# Se-r seats in 200sx



## ryan7o7 (May 6, 2004)

Im looking to upgrade the interior of my 1.6l 200sx. I want to have a black interior like the se-r's. Will the rear seats from a se-r fit into my 200sx?? And what about the front seats, although i might just go ahead and buy racing seats for the fronts.


----------



## LIUSPEED (May 29, 2002)

ryan7o7 said:


> Im looking to upgrade the interior of my 1.6l 200sx. I want to have a black interior like the se-r's. Will the rear seats from a se-r fit into my 200sx?? And what about the front seats, although i might just go ahead and buy racing seats for the fronts.


both should fit just fine.. they both are b14 chassis so i mean the brackets and stuff should mount up with no real difficulty.


----------



## pete? (Jul 6, 2004)

look into the b13 se-r mod :thumbup: made by recaro. some one pulled the foam and put it in their b14 seats. i forget who did it but the thread is in either the cosmetic section or the b14 section :cheers:


----------



## ryan7o7 (May 6, 2004)

aite, im bout to get the rear black seats from someone on sr20forum.com for $45+shipping.


----------



## pete? (Jul 6, 2004)

any pics? so they are completly black?


----------



## nitestridar (Jun 29, 2002)

1.6pete said:


> any pics? so they are completly black?



I don't think they are all black I have never seen that. 

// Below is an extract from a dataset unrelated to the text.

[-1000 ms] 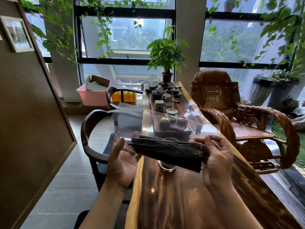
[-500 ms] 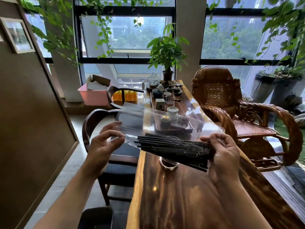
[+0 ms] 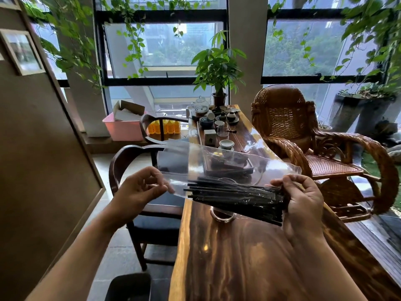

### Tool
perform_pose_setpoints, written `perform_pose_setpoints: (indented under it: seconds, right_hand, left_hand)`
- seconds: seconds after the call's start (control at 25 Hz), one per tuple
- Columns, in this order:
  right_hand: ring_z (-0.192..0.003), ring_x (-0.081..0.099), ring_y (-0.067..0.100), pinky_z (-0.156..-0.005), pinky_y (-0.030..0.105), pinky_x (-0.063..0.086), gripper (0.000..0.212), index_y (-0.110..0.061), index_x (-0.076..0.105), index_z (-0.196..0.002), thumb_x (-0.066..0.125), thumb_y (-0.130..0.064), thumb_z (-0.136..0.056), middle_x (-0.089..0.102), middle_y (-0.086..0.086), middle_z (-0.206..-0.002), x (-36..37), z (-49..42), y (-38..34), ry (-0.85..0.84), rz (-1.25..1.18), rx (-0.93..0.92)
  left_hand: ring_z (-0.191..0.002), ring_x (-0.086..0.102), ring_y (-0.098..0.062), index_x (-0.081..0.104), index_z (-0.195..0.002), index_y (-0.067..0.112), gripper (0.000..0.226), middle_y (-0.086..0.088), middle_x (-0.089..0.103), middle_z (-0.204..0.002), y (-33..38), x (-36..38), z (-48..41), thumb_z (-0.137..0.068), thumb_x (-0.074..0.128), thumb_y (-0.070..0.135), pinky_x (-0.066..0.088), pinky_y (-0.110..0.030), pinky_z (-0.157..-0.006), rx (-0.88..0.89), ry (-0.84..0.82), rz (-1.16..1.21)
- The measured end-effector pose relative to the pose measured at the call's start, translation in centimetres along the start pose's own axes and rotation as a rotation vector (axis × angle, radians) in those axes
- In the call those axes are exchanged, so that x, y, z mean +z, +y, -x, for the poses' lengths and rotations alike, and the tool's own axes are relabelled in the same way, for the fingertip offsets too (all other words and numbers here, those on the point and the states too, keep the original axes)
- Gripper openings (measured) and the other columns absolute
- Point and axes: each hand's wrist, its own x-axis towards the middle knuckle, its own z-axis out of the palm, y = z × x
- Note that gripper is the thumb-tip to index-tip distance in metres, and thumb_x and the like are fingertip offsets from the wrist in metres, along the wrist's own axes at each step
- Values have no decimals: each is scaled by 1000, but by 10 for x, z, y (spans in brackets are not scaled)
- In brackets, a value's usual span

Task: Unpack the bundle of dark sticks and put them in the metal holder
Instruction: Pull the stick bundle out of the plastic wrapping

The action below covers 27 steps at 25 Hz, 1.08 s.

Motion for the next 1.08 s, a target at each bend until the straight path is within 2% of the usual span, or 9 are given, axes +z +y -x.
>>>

What year se-r are they from I think in 98 they changed the interior. It's more like a grey/black graphite type color


----------



## pete? (Jul 6, 2004)

nx2krider93 said:


> I don't think they are all black I have never seen that.
> 
> What year se-r are they from I think in 98 they changed the interior. It's more like a grey/black graphite type color


i just thought all of them had that "tweed" stuff in the middle in different patterns i didnt know they came in solid colors, jesus if they are grey and black thats the exact color scheme im trying to do in my car


----------



## chimmike (Oct 17, 2002)

go buy thoes $30 race seats that you have to zip tie in. and get in a wreck.


----------



## LIUSPEED (May 29, 2002)

chimmike said:


> go buy thoes $30 race seats that you have to zip tie in. and get in a wreck.

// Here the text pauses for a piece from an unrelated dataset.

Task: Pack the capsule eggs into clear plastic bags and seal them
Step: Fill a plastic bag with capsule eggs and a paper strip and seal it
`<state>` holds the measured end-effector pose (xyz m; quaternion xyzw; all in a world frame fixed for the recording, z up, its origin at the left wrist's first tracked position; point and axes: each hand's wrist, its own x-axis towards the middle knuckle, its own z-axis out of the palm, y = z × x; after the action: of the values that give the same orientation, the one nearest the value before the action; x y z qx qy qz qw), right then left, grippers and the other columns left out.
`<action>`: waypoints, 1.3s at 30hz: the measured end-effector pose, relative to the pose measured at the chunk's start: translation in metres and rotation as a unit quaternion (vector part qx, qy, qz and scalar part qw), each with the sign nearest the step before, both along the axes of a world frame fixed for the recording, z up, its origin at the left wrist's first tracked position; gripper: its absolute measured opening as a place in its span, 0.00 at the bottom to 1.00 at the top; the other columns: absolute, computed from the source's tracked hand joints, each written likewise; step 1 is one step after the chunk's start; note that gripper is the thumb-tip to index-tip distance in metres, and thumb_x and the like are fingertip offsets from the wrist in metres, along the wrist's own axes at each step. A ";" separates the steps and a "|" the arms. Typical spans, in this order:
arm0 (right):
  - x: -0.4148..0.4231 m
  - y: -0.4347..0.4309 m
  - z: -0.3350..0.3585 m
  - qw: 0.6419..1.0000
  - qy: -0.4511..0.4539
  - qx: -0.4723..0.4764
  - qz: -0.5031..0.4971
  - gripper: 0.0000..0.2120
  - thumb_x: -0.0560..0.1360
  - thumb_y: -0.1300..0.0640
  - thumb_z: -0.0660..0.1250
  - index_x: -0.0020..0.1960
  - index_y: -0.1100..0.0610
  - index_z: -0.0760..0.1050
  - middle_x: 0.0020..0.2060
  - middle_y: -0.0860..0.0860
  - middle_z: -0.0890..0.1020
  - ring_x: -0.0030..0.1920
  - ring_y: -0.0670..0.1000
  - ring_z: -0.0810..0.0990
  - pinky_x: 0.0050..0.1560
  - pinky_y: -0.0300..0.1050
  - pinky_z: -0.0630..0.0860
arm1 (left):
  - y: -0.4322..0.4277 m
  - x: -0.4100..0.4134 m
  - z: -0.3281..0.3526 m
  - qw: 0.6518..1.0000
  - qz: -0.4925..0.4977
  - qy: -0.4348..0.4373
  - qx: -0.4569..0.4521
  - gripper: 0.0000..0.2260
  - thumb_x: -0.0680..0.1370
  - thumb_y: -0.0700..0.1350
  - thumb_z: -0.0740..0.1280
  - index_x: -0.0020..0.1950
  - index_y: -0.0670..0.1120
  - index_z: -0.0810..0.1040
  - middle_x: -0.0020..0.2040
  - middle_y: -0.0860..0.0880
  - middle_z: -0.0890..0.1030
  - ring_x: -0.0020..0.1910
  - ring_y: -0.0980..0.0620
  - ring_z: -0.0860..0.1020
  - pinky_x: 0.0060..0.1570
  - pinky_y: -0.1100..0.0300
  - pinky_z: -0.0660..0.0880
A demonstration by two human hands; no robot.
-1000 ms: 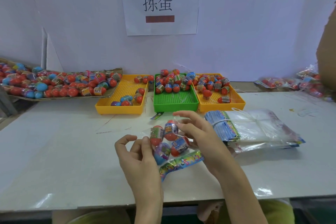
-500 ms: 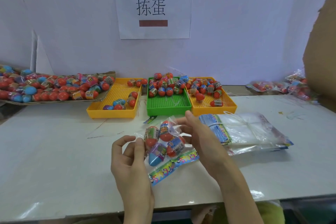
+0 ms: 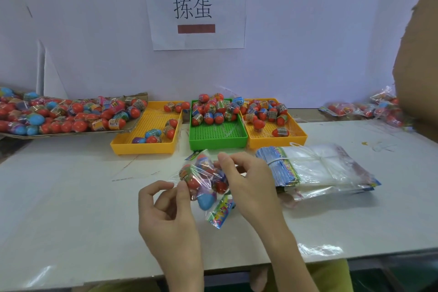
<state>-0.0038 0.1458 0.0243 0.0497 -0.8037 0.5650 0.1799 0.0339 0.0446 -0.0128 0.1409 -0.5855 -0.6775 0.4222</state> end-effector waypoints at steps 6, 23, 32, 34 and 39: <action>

what the hell does that hafta do with this topic ? he was asking about the stock 200sx SE-R seats that come standard in all SE-R's not some 30 dollar race seats on ebay.


----------



## pete? (Jul 6, 2004)

does anyone have a pic of these seats? what i allways understood was that the se-r's have the same seats as me (GXE-LE) the bolsterd bucket seats with the dark grey velor on them, and the tweed in the middle will someone correct me?


----------



## Ninety-Nine SE-L (May 5, 2002)

You can have my SE-L seats when I do the G20 seat swap. I'm thinking of selling them off, but then again, I might hold on to the old seats. Depends on what I can get for my SE-L seats.


----------



## 95seRguy (Oct 4, 2004)

1.6pete said:


> does anyone have a pic of these seats? what i allways understood was that the se-r's have the same seats as me (GXE-LE) the bolsterd bucket seats with the dark grey velor on them, and the tweed in the middle will someone correct me?

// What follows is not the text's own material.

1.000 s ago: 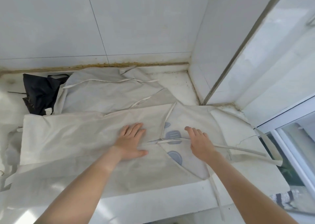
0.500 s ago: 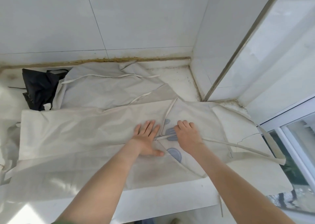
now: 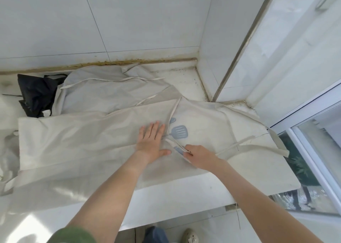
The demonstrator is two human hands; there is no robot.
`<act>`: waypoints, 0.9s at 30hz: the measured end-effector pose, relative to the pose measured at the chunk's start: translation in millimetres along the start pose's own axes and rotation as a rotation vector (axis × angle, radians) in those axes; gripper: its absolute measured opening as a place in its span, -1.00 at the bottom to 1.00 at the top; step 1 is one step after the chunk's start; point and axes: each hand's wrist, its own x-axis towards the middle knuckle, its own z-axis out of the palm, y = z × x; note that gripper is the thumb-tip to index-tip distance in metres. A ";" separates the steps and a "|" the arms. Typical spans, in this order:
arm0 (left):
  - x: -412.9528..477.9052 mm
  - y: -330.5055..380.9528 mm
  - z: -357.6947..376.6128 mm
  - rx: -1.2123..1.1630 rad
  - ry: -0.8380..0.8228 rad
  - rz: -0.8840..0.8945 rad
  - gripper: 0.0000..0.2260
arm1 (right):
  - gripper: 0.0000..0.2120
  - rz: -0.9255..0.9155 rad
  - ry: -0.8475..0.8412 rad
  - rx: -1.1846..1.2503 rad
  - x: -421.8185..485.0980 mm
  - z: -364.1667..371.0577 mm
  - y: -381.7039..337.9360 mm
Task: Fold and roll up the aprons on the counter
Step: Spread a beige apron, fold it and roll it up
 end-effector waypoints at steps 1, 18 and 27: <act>-5.4 5.7 -1.5 0.017 0.029 -0.032 -0.14 | -0.76 0.006 -0.004 0.019 -6.6 0.1 -2.0; -47.8 26.1 -6.0 -0.222 -0.019 0.156 -0.76 | -0.84 0.069 -0.209 0.451 -74.7 12.1 18.9; -58.6 70.2 -14.4 -0.068 -0.092 0.183 -0.76 | -0.77 0.205 -0.495 0.529 -93.8 15.8 37.4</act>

yes. you are correct. i have a 95 se-r and my seats are 2 tone.... dark gray velour material on the outsides and headrest and lighter gray tweed material in the middle.... as soon as i get my camera back from my brother i'll post pics.


----------



## 7875 (Apr 3, 2003)

Ninety-Nine SE-L said:


> You can have my SE-L seats when I do the G20 seat swap. I'm thinking of selling them off, but then again, I might hold on to the old seats. Depends on what I can get for my SE-L seats.


Eventually i'd like to do an ALL-BLACK interior makeover and if you sold your seats then you'd have _most_ of the parts I would need. Keep me posted!


----------